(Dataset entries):
::::::::

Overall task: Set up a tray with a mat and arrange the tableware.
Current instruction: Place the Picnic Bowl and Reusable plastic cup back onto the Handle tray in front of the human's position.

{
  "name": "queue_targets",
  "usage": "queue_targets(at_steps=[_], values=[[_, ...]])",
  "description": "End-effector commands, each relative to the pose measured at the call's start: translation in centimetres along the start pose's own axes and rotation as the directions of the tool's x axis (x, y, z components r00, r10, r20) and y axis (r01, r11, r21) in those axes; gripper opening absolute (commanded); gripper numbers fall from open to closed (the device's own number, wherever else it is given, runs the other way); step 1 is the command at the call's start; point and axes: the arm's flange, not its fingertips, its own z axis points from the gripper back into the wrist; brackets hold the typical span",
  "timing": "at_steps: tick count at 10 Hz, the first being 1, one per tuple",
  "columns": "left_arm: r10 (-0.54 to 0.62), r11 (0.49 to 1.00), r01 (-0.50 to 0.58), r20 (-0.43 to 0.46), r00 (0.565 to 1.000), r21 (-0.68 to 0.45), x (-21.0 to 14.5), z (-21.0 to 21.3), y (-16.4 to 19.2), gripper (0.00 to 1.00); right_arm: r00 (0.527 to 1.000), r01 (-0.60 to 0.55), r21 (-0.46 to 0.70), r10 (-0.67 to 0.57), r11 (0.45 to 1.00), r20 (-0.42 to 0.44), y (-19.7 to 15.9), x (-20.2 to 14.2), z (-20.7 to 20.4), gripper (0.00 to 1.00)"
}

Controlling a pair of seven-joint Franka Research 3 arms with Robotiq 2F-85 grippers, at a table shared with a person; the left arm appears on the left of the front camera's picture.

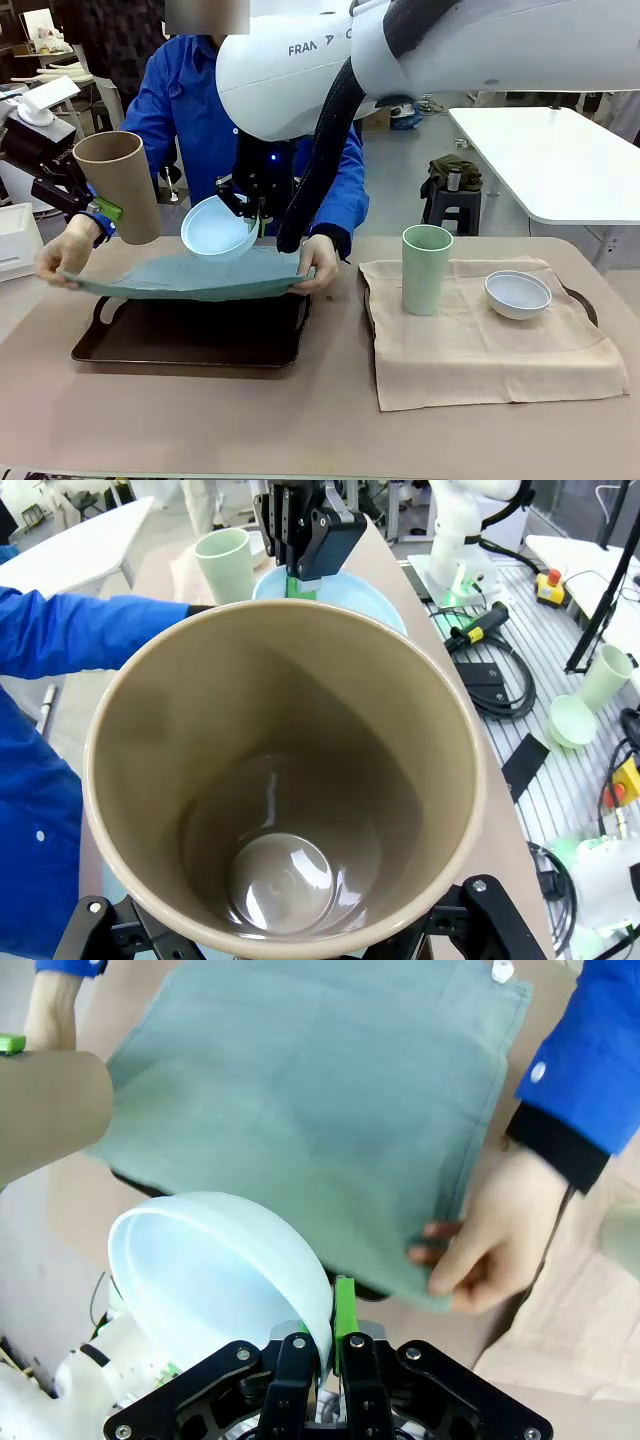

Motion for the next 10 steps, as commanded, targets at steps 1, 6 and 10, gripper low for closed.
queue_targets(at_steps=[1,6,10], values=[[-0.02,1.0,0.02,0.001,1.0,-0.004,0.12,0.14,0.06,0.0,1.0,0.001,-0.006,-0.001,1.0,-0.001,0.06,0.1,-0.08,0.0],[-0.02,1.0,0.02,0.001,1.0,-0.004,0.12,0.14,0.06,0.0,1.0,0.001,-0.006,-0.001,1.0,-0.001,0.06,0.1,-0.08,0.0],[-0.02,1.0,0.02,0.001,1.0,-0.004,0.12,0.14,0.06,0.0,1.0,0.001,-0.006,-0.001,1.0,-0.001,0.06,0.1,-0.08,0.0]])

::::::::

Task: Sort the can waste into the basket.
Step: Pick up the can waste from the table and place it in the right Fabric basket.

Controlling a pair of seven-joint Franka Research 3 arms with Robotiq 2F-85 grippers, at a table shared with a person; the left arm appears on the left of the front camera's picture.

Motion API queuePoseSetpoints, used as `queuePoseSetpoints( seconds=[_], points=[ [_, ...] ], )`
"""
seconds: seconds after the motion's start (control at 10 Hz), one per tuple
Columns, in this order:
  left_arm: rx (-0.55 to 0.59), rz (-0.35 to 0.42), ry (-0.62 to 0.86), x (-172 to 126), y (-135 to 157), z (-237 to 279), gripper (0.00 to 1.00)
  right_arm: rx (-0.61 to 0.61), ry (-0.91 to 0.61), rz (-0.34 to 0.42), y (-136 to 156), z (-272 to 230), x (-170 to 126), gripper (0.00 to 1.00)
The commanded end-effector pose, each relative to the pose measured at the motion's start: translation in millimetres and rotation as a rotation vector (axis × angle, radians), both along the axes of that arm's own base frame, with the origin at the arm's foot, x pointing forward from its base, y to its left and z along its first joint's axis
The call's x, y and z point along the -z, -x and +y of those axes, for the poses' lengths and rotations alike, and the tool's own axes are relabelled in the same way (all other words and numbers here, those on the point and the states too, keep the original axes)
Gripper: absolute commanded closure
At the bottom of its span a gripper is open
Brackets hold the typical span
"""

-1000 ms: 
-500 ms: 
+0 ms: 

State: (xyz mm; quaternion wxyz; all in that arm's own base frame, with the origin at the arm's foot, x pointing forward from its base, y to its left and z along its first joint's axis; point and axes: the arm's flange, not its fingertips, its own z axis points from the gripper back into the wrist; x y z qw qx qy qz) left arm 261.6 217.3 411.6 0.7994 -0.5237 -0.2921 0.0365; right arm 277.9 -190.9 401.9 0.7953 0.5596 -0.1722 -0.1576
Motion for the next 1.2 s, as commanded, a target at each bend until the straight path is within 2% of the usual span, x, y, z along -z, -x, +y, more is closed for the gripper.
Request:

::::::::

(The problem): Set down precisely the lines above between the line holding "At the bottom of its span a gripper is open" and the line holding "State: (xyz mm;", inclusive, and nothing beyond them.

(Result for this exercise):
At the bottom of its span a gripper is open
Brackets hold the typical span
"""

-1000 ms: 
-500 ms: 
+0 ms: 

State: (xyz mm; quaternion wxyz; all in that arm's own base frame, with the origin at the arm's foot, x pointing forward from its base, y to its left and z along its first joint's axis; point and axes: the arm's flange, not its fingertips, its own z axis points from the gripper back into the wrist; x y z qw qx qy qz) left arm 261.6 217.3 411.6 0.7994 -0.5237 -0.2921 0.0365; right arm 277.9 -190.9 401.9 0.7953 0.5596 -0.1722 -0.1576

The full answer has now been given.